L'accouchement longtemps délaissé par les féministes

Si le domaine de l'accouchement a longtemps été délaissé par les féministes, le terme de "violences obstétricales" a émergé dans le débat public il y a quelques années. La réalisatrice Ovidie y a consacré un documentaire "Tu enfanteras dans la douleur". "Une mobilisation mondiale a émergé vers 2014-2015", explique-t-elle. "Surtout dans les pays catholiques, comme l'Argentine, le Venezuela, l'Italie, l'Espagne et la France. Sans doute parce que c'était dans ces pays qu'on accouchait le plus mal."
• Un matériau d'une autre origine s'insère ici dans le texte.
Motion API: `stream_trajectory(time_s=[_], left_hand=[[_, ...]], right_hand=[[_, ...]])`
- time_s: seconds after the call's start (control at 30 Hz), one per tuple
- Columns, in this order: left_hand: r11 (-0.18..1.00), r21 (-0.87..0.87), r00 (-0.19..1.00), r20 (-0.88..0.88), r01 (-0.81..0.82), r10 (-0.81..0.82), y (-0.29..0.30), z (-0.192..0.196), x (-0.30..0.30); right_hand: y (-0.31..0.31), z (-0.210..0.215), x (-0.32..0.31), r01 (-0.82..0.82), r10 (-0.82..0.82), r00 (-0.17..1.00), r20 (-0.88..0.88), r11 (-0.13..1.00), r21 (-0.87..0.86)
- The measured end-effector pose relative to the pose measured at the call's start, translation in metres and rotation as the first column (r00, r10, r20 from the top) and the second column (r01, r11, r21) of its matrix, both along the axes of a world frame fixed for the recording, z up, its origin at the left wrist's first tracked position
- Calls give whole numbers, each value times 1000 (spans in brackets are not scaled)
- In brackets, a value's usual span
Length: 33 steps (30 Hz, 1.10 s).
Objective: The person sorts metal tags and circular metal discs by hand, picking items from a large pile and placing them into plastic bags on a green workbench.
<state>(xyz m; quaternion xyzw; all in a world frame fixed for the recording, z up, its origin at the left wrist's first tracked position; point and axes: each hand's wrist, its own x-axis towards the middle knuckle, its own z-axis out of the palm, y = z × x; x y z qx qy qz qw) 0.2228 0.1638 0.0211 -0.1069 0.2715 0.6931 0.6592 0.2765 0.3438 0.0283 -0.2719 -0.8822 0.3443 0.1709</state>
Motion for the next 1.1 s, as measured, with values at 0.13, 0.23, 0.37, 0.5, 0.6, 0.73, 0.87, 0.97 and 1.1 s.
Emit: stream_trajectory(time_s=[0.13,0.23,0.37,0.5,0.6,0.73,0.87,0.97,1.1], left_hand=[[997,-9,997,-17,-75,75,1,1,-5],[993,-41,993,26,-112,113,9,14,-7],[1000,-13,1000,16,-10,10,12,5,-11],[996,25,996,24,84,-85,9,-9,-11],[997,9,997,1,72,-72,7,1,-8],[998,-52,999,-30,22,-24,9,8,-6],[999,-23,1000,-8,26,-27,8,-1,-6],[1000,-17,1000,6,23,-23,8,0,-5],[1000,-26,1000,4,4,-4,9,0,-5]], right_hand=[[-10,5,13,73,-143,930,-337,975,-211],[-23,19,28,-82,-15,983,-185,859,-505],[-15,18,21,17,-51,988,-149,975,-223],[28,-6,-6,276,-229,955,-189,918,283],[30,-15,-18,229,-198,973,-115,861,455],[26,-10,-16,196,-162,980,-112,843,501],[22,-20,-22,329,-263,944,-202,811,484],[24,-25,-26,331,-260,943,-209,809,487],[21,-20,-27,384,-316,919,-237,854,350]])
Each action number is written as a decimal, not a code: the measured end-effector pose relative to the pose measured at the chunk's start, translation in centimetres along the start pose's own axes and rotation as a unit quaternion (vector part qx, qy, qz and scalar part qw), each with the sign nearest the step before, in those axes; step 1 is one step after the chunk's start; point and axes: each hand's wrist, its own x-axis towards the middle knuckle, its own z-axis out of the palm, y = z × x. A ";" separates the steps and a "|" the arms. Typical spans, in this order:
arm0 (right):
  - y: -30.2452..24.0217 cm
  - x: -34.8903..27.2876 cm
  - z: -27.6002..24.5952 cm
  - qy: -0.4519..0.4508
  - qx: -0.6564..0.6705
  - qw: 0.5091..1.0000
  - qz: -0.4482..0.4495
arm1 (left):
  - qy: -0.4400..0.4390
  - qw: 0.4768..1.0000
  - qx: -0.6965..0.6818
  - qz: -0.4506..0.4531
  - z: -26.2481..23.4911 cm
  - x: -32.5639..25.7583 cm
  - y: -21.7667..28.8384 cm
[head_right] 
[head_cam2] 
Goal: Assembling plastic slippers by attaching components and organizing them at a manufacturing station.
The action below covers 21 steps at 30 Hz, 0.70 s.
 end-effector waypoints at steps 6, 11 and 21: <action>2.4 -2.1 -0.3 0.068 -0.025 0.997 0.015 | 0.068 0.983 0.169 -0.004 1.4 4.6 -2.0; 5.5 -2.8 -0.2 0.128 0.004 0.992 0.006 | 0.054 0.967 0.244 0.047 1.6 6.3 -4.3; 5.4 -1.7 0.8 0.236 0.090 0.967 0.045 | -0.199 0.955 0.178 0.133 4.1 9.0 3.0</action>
"Mais le terme commence seulement à être accepté par les soignants", poursuit-elle. "Pour beaucoup d'entre eux, le terme de violences obstétricales renvoyait à l'idée qu'ils étaient volontairement maltraitants avec les patientes. Or, ce n'est pas ça. Ce sont des violences systémiques qui s'inscrivent dans certaines formes de violences sexistes. Par exemple, sur la question de la douleur, des femmes m'ont dit avoir subi des césariennes à vif, des révisions utérines à vif, ainsi que des épisiotomies à vif. Et tout cela alors qu'elles réclamaient une anesthésie . Mais si un homme se fait mal au coude et se rend à l'hôpital, pour la moindre petite suture, on va lui faire une anesthésie locale."

Des consultations aux HUG

Responsable adjointe des soins aux Hôpitaux universitaires de Genève, Jacqueline Delieutraz-Marchand est elle aussi blessée par ce terme: "Cela nous heurte en tant que soignants, mais cela nous fait aussi nous poser certaines questions."

Jacqueline Delieutraz-Marchand a créé il y a déjà dix ans avec d'autres sage-femmes une consultation permettant aux femmes de revenir sur un accouchement difficile. Vingt-cinq entretiens ont été demandés en 2008 et 109 en 2018, sur plus de 4000 naissances.

"J'encourage tous les couples et toutes les femmes, en principe surtout celles qui ont accouché aux Hôpitaux universitaires de Genève et qui l'ont mal vécu, à prendre rendez-vous pour cette consultation. Cela permet de reprendre le déroulé de l'accouchement et de comprendre ce qui a été compliqué. Et nous, cela nous fait aussi avancer."